→ **Your assignment**: Restate the whole listing word for word, missing no line.

===============

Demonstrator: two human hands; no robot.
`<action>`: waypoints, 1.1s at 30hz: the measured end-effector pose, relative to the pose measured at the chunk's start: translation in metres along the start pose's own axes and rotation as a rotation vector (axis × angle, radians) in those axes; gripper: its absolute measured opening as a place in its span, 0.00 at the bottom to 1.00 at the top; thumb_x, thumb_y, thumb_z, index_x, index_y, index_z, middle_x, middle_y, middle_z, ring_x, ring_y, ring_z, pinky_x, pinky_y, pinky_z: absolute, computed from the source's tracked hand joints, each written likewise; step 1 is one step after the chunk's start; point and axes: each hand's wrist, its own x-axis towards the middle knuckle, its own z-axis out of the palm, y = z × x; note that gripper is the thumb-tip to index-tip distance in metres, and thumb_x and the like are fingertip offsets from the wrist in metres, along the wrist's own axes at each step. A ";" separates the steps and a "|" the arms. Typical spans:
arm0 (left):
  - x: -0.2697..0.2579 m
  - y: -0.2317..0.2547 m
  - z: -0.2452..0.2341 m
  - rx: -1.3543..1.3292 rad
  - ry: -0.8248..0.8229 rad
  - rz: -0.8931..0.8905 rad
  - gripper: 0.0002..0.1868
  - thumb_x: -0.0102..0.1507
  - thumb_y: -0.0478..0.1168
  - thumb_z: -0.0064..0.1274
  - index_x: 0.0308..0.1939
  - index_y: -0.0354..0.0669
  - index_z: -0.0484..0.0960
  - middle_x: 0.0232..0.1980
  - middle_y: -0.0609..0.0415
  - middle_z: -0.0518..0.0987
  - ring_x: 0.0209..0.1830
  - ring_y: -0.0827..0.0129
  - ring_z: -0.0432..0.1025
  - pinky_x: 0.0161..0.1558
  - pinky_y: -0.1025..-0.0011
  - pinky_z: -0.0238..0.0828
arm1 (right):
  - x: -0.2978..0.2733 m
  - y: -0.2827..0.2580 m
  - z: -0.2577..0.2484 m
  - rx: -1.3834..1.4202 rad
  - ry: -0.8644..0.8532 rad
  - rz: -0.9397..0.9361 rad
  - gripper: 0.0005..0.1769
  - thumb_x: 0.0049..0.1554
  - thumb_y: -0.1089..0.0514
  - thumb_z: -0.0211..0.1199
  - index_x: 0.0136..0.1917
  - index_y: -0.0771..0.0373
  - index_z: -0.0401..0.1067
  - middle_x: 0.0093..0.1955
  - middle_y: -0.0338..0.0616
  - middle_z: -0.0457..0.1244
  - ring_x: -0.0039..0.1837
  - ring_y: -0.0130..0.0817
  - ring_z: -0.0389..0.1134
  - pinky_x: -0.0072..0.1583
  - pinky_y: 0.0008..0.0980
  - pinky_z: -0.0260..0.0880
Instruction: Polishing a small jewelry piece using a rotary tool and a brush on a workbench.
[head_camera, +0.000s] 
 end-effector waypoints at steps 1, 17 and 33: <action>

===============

→ **Expected answer**:
Demonstrator: two human hands; no robot.
`<action>`: waypoints, 1.1s at 30hz: the measured end-effector pose, relative to the pose measured at the chunk's start: translation in metres along the start pose's own axes and rotation as a rotation vector (axis × angle, radians) in those axes; gripper: its absolute measured opening as a place in its span, 0.00 at the bottom to 1.00 at the top; thumb_x, thumb_y, thumb_z, index_x, index_y, index_z, middle_x, middle_y, middle_z, ring_x, ring_y, ring_z, pinky_x, pinky_y, pinky_z: absolute, computed from the source's tracked hand joints, each written likewise; step 1 is one step after the chunk's start; point and axes: each hand's wrist, its own x-axis towards the middle knuckle, its own z-axis out of the palm, y = z × x; note that gripper is the thumb-tip to index-tip distance in metres, and thumb_x and the like are fingertip offsets from the wrist in metres, along the wrist's own axes at each step. A ";" separates the steps and a "|" the arms. Typical spans:
arm0 (left):
  - x: -0.2697..0.2579 m
  - y: -0.2317..0.2547 m
  - z: -0.2452..0.2341 m
  - rx: -1.3543..1.3292 rad
  - ry: -0.8248..0.8229 rad
  - rz: -0.8931..0.8905 rad
  - gripper: 0.0002..0.1868
  - thumb_x: -0.0102..0.1507
  - thumb_y: -0.0478..0.1168
  - thumb_z: -0.0064..0.1274
  - index_x: 0.0308..0.1939
  - index_y: -0.0354..0.0669
  - index_z: -0.0484..0.0960
  - middle_x: 0.0232..0.1980
  - middle_y: -0.0609..0.0415
  - middle_z: -0.0518..0.0987
  - ring_x: 0.0209..0.1830
  - ring_y: -0.0827..0.0129
  - ring_z: -0.0432..0.1025
  - pinky_x: 0.0161..0.1558
  - pinky_y: -0.1025..-0.0011
  - pinky_z: -0.0238..0.0828
arm1 (right):
  - x: -0.2978..0.2733 m
  - y: -0.2827..0.2580 m
  - z: -0.2577..0.2484 m
  - rx: -1.3834..1.4202 rad
  - ry: -0.8644..0.8532 rad
  - rz: -0.9397..0.9361 rad
  - gripper: 0.0005..0.1769
  - thumb_x: 0.0049..0.1554
  - thumb_y: -0.1089..0.0514
  - thumb_z: -0.0211..0.1199
  - index_x: 0.0136..0.1917
  - index_y: -0.0771..0.0373
  - index_z: -0.0401..0.1067
  - middle_x: 0.0093..0.1955
  - middle_y: -0.0338..0.0616
  - middle_z: -0.0457..0.1244
  - ring_x: -0.0039..0.1837
  - ring_y: -0.0130..0.0817
  - ring_z: -0.0389..0.1134
  - pinky_x: -0.0072..0.1583
  - pinky_y: 0.0008..0.0980
  - pinky_z: -0.0260..0.0880
Instruction: Polishing a small jewelry piece using a rotary tool and a brush on a workbench.
[head_camera, +0.000s] 
 end-effector waypoints at steps 1, 17 and 33: <action>

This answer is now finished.